**YOUR INSTRUCTIONS**.
Begin with the first line of the entries below and reproduce each line exactly, ending with the line that holds "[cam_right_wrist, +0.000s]".

Dataset items:
────────────────────────────────────────

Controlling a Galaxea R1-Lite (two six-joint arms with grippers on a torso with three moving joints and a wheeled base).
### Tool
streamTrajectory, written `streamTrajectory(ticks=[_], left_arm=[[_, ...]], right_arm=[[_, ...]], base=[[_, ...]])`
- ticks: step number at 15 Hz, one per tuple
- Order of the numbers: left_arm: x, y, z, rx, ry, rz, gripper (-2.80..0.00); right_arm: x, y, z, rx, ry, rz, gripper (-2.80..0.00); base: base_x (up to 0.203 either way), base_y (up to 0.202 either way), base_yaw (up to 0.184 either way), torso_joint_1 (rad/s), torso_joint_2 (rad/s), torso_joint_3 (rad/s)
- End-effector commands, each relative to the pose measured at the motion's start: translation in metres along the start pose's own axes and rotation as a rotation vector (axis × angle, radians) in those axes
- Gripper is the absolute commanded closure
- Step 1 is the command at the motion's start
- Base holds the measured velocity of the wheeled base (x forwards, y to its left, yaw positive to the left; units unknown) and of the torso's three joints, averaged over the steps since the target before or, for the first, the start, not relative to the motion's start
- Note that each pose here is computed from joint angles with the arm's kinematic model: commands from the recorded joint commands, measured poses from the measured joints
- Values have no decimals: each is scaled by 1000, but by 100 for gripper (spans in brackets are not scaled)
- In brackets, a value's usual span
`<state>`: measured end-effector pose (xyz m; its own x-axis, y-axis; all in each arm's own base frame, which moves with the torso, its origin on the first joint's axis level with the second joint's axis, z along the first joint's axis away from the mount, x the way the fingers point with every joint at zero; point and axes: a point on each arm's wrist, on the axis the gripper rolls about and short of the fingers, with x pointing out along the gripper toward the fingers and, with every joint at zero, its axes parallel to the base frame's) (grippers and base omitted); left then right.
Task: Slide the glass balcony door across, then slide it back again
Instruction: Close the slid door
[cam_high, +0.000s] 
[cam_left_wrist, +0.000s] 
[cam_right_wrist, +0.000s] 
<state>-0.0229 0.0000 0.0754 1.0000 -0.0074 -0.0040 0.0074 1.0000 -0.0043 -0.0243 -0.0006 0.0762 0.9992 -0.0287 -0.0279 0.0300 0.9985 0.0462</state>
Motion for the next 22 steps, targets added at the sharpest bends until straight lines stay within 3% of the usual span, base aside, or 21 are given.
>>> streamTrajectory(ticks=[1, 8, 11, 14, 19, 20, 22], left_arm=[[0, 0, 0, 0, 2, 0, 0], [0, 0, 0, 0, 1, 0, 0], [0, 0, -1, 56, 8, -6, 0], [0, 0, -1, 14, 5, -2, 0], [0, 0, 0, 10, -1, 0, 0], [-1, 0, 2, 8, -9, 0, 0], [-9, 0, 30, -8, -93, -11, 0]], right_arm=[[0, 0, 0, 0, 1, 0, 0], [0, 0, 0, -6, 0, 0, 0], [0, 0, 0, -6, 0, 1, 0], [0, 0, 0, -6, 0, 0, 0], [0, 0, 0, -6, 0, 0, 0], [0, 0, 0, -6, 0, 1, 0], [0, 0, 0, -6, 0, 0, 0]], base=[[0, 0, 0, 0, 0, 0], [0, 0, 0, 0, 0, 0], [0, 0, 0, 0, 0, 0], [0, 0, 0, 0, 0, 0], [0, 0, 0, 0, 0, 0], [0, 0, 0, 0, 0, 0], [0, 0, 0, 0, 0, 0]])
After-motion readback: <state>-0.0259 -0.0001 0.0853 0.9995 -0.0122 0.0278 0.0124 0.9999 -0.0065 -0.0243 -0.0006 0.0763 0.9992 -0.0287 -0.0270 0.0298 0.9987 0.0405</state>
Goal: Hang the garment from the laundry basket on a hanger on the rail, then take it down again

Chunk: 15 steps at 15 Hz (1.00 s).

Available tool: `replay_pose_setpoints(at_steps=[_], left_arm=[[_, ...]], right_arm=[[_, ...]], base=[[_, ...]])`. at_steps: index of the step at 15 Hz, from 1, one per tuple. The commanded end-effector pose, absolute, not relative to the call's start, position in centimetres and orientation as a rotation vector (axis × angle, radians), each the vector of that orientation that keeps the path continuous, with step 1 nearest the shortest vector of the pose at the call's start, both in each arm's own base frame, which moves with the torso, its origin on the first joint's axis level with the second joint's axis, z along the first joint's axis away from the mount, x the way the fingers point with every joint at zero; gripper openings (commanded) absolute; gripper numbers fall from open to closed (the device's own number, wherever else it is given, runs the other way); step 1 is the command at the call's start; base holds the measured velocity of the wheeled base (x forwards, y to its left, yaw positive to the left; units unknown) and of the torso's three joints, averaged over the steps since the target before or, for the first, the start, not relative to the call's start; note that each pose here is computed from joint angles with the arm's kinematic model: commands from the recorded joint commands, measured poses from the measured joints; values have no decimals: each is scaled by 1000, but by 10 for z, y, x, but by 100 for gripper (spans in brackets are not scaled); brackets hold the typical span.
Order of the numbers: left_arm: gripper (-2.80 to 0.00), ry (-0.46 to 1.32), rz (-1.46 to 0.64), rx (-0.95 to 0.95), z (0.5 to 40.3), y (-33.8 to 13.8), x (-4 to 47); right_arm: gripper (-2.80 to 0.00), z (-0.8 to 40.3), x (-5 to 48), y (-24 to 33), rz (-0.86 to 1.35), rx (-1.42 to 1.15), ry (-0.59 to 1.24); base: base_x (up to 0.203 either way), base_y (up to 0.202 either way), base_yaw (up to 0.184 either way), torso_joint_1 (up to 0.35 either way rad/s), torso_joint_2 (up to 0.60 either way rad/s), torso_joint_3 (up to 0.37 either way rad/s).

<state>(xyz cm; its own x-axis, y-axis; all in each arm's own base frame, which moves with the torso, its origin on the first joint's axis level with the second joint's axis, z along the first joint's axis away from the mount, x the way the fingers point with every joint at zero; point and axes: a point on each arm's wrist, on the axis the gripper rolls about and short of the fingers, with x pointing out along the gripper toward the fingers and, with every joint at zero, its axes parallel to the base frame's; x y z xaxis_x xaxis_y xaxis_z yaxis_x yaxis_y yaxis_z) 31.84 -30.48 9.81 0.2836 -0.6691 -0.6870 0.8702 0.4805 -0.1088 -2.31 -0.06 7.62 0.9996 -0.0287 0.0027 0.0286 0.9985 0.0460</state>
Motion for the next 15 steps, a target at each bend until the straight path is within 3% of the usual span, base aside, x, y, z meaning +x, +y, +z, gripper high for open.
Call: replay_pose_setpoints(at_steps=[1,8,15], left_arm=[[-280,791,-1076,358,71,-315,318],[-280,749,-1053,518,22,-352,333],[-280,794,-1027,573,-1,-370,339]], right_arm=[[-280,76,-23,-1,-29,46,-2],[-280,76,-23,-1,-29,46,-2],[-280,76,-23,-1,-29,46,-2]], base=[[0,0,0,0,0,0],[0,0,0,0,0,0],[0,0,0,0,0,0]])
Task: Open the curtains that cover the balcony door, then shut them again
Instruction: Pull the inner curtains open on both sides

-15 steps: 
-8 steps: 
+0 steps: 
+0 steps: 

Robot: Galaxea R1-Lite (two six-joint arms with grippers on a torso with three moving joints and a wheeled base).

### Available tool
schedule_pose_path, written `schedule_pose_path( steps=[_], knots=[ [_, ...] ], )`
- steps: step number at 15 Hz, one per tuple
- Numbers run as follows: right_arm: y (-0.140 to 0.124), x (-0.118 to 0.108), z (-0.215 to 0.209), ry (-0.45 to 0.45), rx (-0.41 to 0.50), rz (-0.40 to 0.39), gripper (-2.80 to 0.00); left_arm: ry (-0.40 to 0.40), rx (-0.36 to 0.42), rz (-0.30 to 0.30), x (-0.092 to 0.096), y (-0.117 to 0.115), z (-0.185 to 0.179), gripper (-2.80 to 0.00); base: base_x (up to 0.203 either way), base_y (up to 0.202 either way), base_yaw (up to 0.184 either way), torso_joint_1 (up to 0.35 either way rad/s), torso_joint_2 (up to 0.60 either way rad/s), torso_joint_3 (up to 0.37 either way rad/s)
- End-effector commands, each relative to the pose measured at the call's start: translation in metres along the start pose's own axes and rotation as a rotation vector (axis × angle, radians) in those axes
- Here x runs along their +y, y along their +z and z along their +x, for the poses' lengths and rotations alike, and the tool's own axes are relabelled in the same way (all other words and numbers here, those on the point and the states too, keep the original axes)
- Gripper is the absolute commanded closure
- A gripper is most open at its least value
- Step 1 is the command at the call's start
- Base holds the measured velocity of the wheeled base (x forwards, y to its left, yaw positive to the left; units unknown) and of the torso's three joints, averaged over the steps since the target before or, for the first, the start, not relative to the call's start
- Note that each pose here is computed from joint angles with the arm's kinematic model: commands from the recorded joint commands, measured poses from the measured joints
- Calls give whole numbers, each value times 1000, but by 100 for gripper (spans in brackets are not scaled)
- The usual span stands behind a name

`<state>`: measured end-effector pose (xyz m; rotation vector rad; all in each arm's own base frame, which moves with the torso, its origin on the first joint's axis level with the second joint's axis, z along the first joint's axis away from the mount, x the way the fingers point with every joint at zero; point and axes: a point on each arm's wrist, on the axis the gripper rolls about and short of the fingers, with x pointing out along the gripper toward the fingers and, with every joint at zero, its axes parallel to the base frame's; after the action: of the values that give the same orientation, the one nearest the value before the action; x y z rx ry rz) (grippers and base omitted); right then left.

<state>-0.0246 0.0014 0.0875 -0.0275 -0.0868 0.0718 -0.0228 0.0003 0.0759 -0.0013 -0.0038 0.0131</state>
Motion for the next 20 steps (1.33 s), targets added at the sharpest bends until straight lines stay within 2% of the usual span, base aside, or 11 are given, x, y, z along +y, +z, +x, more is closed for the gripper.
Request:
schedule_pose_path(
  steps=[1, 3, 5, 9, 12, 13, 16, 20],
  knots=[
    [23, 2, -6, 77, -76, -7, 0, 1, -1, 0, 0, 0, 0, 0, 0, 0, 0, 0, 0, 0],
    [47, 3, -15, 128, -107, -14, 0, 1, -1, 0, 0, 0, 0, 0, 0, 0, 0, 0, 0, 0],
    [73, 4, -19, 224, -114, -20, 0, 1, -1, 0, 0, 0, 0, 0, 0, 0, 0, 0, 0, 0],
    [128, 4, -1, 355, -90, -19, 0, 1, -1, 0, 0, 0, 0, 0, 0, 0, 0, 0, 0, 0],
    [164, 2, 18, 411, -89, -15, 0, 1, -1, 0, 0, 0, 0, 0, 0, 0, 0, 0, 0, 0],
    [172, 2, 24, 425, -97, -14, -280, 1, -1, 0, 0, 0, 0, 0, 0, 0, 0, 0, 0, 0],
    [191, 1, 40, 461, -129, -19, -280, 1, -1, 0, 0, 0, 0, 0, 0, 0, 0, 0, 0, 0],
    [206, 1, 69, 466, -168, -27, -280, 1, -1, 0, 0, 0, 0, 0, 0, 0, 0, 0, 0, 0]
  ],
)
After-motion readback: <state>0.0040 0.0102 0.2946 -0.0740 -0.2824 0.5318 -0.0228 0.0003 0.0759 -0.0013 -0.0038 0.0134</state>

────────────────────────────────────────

**SOLUTION BELOW**.
Controlling a Galaxea R1-Lite (two six-joint arms with grippers on a torso with three moving joints and a wheeled base).
### Tool
streamTrajectory, written `streamTrajectory(ticks=[_], left_arm=[[_, ...]], right_arm=[[_, ...]], base=[[_, ...]])`
- ticks: step number at 15 Hz, one per tuple
- Order of the numbers: left_arm: x, y, z, rx, ry, rz, gripper (-2.80..0.00); right_arm: x, y, z, rx, ry, rz, gripper (-2.80..0.00); base: base_x (up to 0.203 either way), base_y (up to 0.202 either way), base_yaw (up to 0.184 either way), torso_joint_1 (rad/s), torso_joint_2 (rad/s), torso_joint_3 (rad/s)
- End-effector commands, each relative to the pose measured at the motion's start: translation in metres along the start pose's own axes and rotation as a rotation vector (axis × angle, radians) in those axes
- Gripper is the absolute commanded closure
- Step 1 is the command at the motion's start
- Base holds the measured velocity of the wheeled base (x forwards, y to its left, yaw positive to the left; units unknown) and of the torso's three joints, averaged over the steps since the target before or, for the first, the start, not relative to the motion's start
- Note that each pose here is computed from joint angles with the arm's kinematic model: commands from the recorded joint commands, measured poses from the measured joints
- Values have no decimals: each is scaled by 1000, but by 100 for gripper (spans in brackets are not scaled)
- In brackets, a value's usual span
`<state>`: measured end-effector pose (xyz m; its own x-axis, y-axis; all in each arm's own base frame, which moves with the torso, its origin on the first joint's axis level with the second joint's axis, z along the first joint's axis away from the mount, x the way the fingers point with every joint at zero; point and axes: a point on each arm's wrist, on the axis the gripper rolls about and short of the fingers, with x pointing out along the gripper toward the fingers and, with every joint at zero, its axes parallel to the base frame's) (grippers and base omitted); left then right.
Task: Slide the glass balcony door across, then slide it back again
Instruction: Close the slid door
[cam_high, +0.000s] 
[cam_left_wrist, +0.000s] 
[cam_right_wrist, +0.000s] 

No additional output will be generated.